I have discovered for myself some wonderful earth pigments and other colors that I wouldn’t have tried if it hadn’t been for looking more closely at artists’ paints of old. Here’s some I find I really like:
Earth reds: Venetian Red/Indian Red/Light Red. These are some lovely reds. Not real bright, but very useful, especially in landscapes. Diluted, the pigments work well for making flesh tones.
Earth green: The ancients used earth green (Terre Verte) as an under-painting for shading skin in portraits. I tried mixing it with Venetian Red and a little Yellow Ochre and discovered quite realistic flesh tones. Using the Terre Verte as a complement to mix darker value paint for shading and shaping face and hands looks quite realistic. (Better than the purple I’ve seen some use.)
Antwerp and Prussian Blues (1700s) They are beautiful, rich blues with a green bias. Lightfastness is of some concern, but not fugative.
Perylene Maroon, promoted as a substitute for the old, fugitive Alizarine, is a pleasing muted cool red, although a bit muddy compared to the real thing.
About black. I am using Ivory Black for the workshop because the Masters did use black for deepening value and I am trying to match their colors. But I am finding that I do not like it because it is so dull and “flat.” Perhaps in oil paint it is less flat. I found it helps to glaze mixed darks over the black. I continue to be convinced that mixed blacks are preferable to tube black.
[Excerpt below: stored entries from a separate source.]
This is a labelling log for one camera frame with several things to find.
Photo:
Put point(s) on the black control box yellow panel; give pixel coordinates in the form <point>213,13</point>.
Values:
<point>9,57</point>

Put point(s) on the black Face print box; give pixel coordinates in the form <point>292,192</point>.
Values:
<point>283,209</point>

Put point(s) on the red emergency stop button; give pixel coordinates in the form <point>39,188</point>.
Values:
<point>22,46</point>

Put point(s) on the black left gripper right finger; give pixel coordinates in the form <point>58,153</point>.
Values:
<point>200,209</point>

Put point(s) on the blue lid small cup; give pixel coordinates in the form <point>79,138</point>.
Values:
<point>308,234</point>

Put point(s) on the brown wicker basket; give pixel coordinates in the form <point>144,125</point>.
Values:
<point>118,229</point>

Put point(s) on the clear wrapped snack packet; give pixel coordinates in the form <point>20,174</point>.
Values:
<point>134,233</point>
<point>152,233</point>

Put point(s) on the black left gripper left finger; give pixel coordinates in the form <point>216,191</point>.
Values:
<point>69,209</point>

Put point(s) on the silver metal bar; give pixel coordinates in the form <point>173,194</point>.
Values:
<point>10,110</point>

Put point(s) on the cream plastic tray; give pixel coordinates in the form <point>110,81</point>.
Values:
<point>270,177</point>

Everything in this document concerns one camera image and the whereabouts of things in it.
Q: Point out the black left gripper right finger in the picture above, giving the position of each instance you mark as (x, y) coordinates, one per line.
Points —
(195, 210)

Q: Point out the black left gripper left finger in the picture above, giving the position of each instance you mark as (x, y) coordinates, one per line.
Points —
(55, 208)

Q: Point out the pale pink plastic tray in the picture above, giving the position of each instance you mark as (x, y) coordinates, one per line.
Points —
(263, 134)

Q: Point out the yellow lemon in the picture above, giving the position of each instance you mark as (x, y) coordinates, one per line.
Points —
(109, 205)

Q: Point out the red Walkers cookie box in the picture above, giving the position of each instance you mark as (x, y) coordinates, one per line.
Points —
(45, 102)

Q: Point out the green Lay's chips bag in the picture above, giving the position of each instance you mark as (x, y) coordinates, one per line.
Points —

I hope you found this interesting. There is a wealth of information on the internet, but the best resource I found was on the Dick Blick site. There is a pigment description and history of the pigment for every paint color they offer. You access the pigment information from the list of paints (Here’s the Winsor & Newton watercolors page – scroll down to see the list of paint colors http://www.dickblick.com/products/wi...s-watercolors/
Click on the item number and it will open the information pages. )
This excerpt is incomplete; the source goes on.